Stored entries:
+++
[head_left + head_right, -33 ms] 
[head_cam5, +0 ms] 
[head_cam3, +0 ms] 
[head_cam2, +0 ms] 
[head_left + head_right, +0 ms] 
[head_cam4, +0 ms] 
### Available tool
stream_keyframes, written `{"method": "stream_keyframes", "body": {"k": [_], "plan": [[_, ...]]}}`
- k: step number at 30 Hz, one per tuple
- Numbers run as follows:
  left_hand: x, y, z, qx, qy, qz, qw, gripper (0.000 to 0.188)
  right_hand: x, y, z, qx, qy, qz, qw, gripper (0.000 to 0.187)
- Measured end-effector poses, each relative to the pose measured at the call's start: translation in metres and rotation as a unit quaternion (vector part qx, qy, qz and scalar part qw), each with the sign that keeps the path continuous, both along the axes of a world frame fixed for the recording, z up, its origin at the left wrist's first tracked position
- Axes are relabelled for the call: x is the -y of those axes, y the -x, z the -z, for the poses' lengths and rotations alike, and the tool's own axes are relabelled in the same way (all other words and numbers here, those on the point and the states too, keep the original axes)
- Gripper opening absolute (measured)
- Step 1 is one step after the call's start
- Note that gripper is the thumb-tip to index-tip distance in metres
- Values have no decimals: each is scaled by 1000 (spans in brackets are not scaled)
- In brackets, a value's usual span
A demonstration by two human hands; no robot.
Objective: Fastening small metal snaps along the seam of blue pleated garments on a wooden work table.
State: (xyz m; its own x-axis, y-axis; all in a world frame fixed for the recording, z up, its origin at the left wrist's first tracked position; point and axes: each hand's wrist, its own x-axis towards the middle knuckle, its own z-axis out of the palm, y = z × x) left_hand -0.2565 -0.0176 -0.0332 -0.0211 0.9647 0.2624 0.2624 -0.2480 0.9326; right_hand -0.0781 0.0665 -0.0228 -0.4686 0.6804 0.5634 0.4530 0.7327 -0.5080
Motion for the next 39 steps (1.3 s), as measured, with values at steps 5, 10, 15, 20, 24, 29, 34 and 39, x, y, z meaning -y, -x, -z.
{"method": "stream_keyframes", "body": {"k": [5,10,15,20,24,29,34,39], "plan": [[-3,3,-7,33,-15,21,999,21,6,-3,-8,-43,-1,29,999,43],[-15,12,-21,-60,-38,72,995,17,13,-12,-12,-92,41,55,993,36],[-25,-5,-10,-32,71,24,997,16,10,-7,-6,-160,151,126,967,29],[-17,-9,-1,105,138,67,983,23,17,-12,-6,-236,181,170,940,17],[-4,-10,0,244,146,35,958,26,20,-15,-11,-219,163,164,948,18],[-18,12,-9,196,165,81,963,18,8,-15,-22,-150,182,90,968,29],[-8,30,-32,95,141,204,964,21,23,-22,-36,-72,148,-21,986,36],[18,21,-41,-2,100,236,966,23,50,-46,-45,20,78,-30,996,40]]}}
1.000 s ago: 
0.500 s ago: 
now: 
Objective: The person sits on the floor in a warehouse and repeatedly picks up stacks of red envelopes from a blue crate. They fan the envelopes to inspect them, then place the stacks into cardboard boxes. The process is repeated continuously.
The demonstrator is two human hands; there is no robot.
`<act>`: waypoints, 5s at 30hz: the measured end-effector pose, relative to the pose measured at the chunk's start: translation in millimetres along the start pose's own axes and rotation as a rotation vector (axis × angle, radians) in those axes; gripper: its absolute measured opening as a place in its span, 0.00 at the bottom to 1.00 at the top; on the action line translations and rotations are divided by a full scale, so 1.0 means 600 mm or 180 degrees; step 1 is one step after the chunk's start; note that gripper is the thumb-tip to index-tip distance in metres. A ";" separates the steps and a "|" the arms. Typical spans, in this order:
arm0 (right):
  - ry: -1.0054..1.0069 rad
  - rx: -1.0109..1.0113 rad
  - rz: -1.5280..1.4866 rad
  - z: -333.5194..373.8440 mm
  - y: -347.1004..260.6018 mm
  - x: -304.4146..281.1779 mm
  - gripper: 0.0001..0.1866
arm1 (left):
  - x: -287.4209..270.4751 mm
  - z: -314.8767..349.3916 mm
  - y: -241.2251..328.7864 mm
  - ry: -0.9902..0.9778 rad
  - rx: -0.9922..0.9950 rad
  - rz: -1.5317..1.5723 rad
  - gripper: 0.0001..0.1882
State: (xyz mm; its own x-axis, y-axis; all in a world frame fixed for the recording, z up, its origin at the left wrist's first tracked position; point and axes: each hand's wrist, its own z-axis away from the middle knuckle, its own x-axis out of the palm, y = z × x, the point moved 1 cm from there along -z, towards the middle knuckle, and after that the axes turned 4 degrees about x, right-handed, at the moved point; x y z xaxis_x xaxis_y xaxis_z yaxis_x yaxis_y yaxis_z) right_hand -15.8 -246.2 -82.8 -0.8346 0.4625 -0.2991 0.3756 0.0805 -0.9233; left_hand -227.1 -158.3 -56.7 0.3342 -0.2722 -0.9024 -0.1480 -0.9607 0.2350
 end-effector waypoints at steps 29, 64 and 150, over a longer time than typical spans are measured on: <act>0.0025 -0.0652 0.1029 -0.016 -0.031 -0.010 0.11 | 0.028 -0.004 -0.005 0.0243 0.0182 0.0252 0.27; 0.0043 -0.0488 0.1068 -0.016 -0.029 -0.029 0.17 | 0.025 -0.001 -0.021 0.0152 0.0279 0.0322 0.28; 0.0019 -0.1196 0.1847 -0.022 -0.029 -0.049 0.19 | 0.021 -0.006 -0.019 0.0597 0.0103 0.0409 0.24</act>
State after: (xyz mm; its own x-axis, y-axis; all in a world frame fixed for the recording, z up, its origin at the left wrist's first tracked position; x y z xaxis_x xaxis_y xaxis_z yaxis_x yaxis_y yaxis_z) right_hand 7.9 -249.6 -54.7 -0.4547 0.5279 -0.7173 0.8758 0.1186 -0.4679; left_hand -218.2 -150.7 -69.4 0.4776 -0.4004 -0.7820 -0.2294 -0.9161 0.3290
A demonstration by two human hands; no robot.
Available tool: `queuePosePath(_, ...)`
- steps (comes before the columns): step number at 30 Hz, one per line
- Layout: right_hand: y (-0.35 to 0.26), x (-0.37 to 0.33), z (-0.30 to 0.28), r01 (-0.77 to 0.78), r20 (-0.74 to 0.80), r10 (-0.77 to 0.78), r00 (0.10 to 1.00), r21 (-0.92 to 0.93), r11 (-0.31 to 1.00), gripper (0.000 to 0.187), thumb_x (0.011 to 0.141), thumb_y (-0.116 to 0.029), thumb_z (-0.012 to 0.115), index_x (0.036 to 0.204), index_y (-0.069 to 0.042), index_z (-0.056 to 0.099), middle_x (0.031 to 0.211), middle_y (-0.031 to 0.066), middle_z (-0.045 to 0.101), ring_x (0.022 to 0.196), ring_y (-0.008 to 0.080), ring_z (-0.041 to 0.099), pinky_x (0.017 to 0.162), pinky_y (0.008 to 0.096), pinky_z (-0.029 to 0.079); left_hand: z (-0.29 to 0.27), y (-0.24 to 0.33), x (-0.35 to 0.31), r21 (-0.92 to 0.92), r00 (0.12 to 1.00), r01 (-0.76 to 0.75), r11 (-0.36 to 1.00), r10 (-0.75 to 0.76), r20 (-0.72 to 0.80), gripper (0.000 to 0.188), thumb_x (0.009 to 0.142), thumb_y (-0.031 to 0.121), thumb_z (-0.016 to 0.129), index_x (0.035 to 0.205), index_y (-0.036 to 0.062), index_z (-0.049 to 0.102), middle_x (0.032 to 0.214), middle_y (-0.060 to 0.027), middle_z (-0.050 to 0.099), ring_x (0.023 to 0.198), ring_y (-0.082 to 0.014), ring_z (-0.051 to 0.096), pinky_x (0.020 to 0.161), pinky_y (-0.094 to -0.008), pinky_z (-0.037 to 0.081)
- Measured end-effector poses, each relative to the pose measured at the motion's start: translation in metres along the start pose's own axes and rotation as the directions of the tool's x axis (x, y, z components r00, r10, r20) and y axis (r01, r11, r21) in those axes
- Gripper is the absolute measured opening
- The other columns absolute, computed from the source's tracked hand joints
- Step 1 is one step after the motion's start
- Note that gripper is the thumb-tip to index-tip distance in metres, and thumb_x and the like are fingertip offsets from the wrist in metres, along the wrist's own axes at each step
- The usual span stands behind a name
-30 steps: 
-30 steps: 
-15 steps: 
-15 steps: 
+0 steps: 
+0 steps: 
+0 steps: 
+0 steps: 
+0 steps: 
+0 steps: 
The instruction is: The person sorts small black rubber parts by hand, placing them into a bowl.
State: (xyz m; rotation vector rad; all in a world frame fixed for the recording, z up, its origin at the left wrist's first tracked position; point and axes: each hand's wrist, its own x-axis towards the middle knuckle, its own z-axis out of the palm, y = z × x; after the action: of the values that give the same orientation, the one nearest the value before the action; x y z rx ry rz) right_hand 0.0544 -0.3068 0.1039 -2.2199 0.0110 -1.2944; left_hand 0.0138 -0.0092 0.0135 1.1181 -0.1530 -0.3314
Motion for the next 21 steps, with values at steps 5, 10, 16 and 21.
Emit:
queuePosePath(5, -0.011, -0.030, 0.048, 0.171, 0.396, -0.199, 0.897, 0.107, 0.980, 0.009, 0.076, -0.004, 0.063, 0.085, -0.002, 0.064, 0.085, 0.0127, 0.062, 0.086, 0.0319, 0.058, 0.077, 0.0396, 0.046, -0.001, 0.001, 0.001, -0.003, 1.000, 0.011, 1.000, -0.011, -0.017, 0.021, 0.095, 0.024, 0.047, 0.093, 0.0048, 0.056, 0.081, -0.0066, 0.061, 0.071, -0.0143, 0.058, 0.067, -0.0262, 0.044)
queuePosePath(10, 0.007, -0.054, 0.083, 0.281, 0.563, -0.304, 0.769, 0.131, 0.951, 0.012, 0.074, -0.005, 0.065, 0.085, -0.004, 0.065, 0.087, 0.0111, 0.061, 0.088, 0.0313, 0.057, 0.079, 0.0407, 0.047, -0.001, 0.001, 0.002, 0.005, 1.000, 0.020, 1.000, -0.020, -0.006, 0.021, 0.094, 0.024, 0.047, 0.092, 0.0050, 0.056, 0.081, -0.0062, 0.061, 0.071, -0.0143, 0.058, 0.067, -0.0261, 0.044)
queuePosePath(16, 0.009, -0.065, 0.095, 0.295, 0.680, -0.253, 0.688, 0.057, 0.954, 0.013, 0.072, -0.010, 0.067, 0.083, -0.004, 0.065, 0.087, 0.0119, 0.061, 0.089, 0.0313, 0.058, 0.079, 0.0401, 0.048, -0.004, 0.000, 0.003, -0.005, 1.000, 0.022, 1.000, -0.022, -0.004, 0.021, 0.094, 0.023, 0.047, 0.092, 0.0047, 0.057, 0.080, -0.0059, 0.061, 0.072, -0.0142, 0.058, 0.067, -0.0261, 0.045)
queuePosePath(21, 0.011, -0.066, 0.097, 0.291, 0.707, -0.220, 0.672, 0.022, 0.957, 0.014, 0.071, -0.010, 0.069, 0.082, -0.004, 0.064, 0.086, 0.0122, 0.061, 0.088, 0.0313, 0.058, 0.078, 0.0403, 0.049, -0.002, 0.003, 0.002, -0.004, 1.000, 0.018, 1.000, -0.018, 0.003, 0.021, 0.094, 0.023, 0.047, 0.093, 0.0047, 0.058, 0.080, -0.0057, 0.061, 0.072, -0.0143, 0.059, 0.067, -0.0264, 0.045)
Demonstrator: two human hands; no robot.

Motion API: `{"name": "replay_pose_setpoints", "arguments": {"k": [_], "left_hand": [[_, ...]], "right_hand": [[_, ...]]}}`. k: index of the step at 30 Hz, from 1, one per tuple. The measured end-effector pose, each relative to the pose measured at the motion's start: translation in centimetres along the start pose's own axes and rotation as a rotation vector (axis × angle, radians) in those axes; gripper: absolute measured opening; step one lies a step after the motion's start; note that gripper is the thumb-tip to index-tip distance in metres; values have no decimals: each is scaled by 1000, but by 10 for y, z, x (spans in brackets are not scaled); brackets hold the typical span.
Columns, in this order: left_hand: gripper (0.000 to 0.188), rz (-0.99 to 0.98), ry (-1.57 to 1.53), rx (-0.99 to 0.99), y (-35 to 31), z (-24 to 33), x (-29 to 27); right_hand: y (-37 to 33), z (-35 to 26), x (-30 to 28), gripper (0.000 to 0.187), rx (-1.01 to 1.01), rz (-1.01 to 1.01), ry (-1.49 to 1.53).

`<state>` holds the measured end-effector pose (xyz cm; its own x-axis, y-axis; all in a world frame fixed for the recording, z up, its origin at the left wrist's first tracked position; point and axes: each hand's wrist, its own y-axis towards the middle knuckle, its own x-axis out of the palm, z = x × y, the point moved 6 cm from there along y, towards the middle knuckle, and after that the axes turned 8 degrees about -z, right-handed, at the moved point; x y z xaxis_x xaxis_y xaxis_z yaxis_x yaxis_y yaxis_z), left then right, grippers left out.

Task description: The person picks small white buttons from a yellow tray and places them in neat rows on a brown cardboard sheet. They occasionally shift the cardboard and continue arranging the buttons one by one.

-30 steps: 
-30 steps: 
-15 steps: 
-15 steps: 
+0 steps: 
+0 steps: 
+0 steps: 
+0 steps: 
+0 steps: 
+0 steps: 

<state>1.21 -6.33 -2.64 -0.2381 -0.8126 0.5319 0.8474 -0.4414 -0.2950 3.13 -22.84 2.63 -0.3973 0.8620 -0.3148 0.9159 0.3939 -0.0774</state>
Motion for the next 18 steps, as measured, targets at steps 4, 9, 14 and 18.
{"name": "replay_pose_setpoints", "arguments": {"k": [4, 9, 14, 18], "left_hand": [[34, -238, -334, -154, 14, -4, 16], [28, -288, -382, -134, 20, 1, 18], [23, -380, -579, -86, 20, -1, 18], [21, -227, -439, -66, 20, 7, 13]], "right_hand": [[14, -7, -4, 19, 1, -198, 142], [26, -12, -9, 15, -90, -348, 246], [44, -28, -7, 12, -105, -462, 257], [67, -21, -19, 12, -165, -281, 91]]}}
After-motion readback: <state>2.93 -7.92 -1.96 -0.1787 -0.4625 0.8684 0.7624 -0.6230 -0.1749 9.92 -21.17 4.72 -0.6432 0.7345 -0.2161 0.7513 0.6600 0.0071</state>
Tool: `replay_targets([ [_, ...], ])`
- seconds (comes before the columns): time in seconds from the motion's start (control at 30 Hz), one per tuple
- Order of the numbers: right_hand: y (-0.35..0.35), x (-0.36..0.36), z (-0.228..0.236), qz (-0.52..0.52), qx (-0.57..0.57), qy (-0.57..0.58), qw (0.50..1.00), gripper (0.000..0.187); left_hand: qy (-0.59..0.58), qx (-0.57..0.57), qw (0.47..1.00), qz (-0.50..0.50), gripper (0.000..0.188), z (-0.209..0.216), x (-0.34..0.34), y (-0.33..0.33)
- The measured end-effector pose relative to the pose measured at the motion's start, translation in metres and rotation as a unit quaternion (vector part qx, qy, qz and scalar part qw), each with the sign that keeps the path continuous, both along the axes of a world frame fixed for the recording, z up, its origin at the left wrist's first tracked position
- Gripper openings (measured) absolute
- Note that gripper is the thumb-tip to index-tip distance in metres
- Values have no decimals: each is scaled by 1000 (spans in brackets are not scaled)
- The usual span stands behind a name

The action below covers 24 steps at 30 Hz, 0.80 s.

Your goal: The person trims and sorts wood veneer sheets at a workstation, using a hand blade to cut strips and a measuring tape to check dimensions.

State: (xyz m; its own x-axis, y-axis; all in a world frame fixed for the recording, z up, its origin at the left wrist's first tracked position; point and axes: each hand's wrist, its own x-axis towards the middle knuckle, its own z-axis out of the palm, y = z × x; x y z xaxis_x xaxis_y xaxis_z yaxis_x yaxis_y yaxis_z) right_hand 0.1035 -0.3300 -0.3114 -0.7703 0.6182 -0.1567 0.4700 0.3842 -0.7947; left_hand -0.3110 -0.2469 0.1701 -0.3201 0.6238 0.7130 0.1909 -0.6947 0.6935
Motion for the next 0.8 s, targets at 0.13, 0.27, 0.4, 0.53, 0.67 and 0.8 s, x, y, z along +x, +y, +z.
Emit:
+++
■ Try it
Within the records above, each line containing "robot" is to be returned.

■ Exercise output
A demonstration by two human hands; no robot.
The demonstrator is two human hands; there is no robot.
A demonstration by two human hands; no robot.
Demonstrator: two human hands; no robot.

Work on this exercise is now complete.